Come detto, l’ingresso è segnato dalle due gigantografie che indicano un inizio di percorso espositivo dove, all’istante, sono chiari gli intenti. Oltre a porre il visitatore di fronte alla scelta della direzione, lo mette davanti alla decisione se “attraversare” o meno il corpo dell’artista. La doppia gigantografia del viso, estrapolato da Io sono Io. Io sono me (1977), è stampata sulle strisce di PVC trasparente a guisa delle tende delle porte di ingresso: due volti, due porte, due ingressi, due direzioni, per addentrarsi nell’universo di Tomaso Binga. Un’opera, Io sono Io. Io sono me, che fornisce diversi indizi dell’intera esposizione. Lo scatto, nato come un dittico a figura intera dell’artista, è stato realizzato da Verita Monselles. Fotografa, nata a Buenos Aires ma stabilitasi a Firenze negli anni Settanta, che, attraverso la fotografia, ha analizzato e denunciato le rappresentazioni stereotipate del femminile. Con lei Binga strinse un solido e proficuo sodalizio anche artistico: a questa grande fotografa, si devono tutti gli scatti degli “alfabeti” e, comunque, di tutte quelle foto in cui appare il corpo di Tomaso Binga (tra cui anche Ecce Homo che suscitò parecchio scandalo). Così, attraverso le centoventi opere selezionate, è tracciato il profilo di un’artista che ha adottato i linguaggi più diversi: dalla poesia visiva, alle performance, dai collage, alle installazioni, alle fotografie; nonché i materiali meno convenzionali: dal polistirolo alla carta da parati, alla dattilografia, alle vaschette portafiale per farmaci, agli sportelli delle buche delle lettere, alla carta da lettere. E proprio a quest’ultimo materiale è consegnato uno tra i lavori più belli e poetici, Ti scrivo solo di domenica (1977-1978): solo di domenica perché è “l’unica giornata femminile della settimana”. 

k
Tomaso Binga, Alfabeto Pop / Ape (Bee), 1977collage su cartoncino prestampato, cm 40 x 27Collezione privata, Courtesy Archivio Tomaso Binga e Galleria Erica Ravenna, Roma

Cinquantadue lettere, scritte durante un’azione performativa domenicale, inviate a una cara amica di cui si ignora l’identità: può essere l’artista stessa ma anche ogni donna, in una visione panica dell’universo femminile. Con la stessa sintesi, che le può far sembrare una versione italiana degli haiku giapponesi, ogni lettera descrive un momento, una riflessione, un’esortazione, una rassicurazione (mia cara amica/la mia porta è/sempre aperta | 19^ domenica) e, tutte insieme, diventano una storia, un racconto, un intimo diario, non scevro da note politiche. Lettere accompagnate/concluse con l’azione performativa tenutasi a Torino nel febbraio 1978. Una forma, quella diaristica, molto cara a Binga, attestata dall’imponente installazione Diario Romano 1895-1995, 1995-2000. Un lavoro in cui si intrecciano casualità e vita quotidiana, l’onirico con la realtà, la memoria col desiderio di non lasciarla svanire. Da un antiquario Binga trova un diario anonimo, datato 1895, appartenuto a una donna, di origine siciliana, trasferita a Roma, sposata con un uomo napoletano, con quattro figli, tre maschi e una femmina. E Binga mette in stretta connessione queste pagine con quelle del suo diario e, così, affiancando le pagine di entrambi i diari, fotocopiate e approntate sulle pareti, crea una relazione tra sé e la donna vissuta prima di lei, in una temporalità dilatata. In questo modo, tali fotocopie così disposte, diventano una sorta di carta da parati. 

k
Euforia Tomaso Binga, Museo Madre, ph Amedeo Benestante.

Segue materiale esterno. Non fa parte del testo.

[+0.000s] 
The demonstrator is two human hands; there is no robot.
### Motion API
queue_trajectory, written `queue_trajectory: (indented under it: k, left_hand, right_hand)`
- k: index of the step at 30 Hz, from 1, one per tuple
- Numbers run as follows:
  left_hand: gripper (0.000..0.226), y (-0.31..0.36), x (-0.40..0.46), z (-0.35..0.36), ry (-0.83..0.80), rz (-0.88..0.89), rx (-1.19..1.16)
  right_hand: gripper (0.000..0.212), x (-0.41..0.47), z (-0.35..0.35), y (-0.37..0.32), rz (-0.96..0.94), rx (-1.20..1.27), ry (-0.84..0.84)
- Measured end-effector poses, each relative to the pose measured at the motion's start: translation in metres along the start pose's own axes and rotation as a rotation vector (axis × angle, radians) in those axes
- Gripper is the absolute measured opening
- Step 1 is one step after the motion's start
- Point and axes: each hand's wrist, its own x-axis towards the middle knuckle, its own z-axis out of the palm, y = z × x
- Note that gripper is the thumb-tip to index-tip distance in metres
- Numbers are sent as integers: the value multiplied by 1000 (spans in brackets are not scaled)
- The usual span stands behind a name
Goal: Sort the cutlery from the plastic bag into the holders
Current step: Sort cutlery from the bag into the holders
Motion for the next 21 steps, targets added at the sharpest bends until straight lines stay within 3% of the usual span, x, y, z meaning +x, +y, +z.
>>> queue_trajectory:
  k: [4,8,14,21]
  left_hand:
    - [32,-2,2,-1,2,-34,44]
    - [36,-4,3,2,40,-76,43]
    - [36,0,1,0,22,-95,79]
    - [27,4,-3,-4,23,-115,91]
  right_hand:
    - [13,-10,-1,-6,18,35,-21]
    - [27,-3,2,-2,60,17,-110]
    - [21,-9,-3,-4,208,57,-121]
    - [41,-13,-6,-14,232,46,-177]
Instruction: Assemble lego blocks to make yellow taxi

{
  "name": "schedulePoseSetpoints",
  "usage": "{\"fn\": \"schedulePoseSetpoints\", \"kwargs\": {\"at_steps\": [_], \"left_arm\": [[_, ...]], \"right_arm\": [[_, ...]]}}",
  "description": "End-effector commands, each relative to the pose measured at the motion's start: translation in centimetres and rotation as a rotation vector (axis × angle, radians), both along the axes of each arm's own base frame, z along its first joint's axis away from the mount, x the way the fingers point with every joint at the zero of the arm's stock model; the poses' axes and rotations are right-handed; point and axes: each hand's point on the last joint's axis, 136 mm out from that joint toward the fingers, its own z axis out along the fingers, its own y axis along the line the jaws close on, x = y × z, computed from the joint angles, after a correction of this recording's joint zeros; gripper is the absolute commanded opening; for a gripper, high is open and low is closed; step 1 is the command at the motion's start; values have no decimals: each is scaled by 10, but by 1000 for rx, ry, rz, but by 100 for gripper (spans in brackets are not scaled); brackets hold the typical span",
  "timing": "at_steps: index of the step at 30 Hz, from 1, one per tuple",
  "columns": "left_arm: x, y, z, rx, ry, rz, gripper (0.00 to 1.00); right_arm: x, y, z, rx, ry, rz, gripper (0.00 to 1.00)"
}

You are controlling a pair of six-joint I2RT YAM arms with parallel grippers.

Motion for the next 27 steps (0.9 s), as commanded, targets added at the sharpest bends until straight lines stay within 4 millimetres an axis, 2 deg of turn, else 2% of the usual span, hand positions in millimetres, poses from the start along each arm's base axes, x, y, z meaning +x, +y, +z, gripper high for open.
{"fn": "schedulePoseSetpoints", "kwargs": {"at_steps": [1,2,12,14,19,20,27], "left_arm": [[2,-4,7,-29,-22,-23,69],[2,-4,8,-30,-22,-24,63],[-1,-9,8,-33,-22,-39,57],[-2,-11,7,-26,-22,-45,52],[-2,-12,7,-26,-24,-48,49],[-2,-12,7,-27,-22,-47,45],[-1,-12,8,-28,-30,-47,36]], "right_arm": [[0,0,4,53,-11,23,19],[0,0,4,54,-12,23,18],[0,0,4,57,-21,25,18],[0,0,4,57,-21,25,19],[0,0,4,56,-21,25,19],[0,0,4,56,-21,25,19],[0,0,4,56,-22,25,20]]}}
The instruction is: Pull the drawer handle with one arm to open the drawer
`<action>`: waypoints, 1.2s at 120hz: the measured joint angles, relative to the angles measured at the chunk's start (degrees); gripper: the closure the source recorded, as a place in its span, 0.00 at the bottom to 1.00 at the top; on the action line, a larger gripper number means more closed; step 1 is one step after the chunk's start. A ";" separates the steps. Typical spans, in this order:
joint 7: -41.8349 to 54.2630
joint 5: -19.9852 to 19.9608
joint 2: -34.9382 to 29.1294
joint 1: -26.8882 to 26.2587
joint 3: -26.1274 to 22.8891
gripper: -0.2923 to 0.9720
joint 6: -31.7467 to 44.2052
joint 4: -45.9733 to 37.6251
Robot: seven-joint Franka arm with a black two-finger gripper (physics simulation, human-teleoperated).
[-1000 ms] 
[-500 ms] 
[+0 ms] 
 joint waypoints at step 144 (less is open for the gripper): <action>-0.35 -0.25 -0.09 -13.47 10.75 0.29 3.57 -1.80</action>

Come non richiamare Carta da parato (1976), riproposta in mostra? Le pareti della Casa Malagone, completamente rivestite da una carta floreale, sulla quale Binga è intervenuta ricoprendola con la sua caratteristica e originale scrittura desemantizzata. Attraverso quest’intervento personalizza un oggetto solitamente avvertito come invisibile, innescando quell’analogia da sempre assegnata alle donne: l’impercettibilità della donna soprattutto dentro le mura domestiche, a cui è stata comunemente relegata. Aspetto puntualmente evidenziato e sottolineato nella correlata performance in cui Binga, indossando un abito confezionato con la stessa carta, perde del tutto corporeità, mimetizzandosi interamente con lo sfondo. Una scrittura desemantizzata, muta, silenziosa, che, in questi giorni, è il filo conduttore di un’altra personale, sempre a Napoli, nella Galleria Tiziana Di Caro, che da anni è impegnata nella giusta valorizzazione e considerazione dell’artista salernitana. Visitabile fino al 19 settembre 2025, è, infatti, la quarta mostra che la Galleria dedica a Binga, e mutua il titolo proprio da quel dittico che al MADRE segna l’inizio del percorso espositivo, ovvero: Io sono Io. Io sono Me. Concentrandosi, come detto, sulla scrittura che, per Tomaso, “deve agire a prescindere dai significati che essa esprime, o dai suoni che ogni parola emette”, i lavori esposti, in qualche modo, perfettamente integrano e completano quelli del MADRE, proponendo declinazioni singolari. Come Lettere al mittente (1974): sette elementi in legno che ripropongono gli sportelli delle buche delle lettere, da cui fuoriescono altrettante strisce di carta, su cui si stendono i segni di una scrittura sempre più evanescente, strisce che tendono a ritornare verso lo sportello, al mittente, appunto, in una voluta circolarità. Oppure Parole in dissolvenza (1973), nuovamente dei segni tracciati su otto vaschette portafiale, che progressivamente diminuiscono di entità, fino al totale dissolvimento (una modalità che, a chi scrive, ha fortemente i lavori di un’altra grande artista: Ketty La Rocca). 

k
k
Tomaso BingaIo sono io. Io sono me, 1977 fotografia in bianco e nero, inchiostro su carta fotograficaditticocm 40 x 30 (ogni elemento, senza cornice)Collezione privata, MilanoCourtesy Archivio Tomaso Binga e Frittelli Arte Contemporanea.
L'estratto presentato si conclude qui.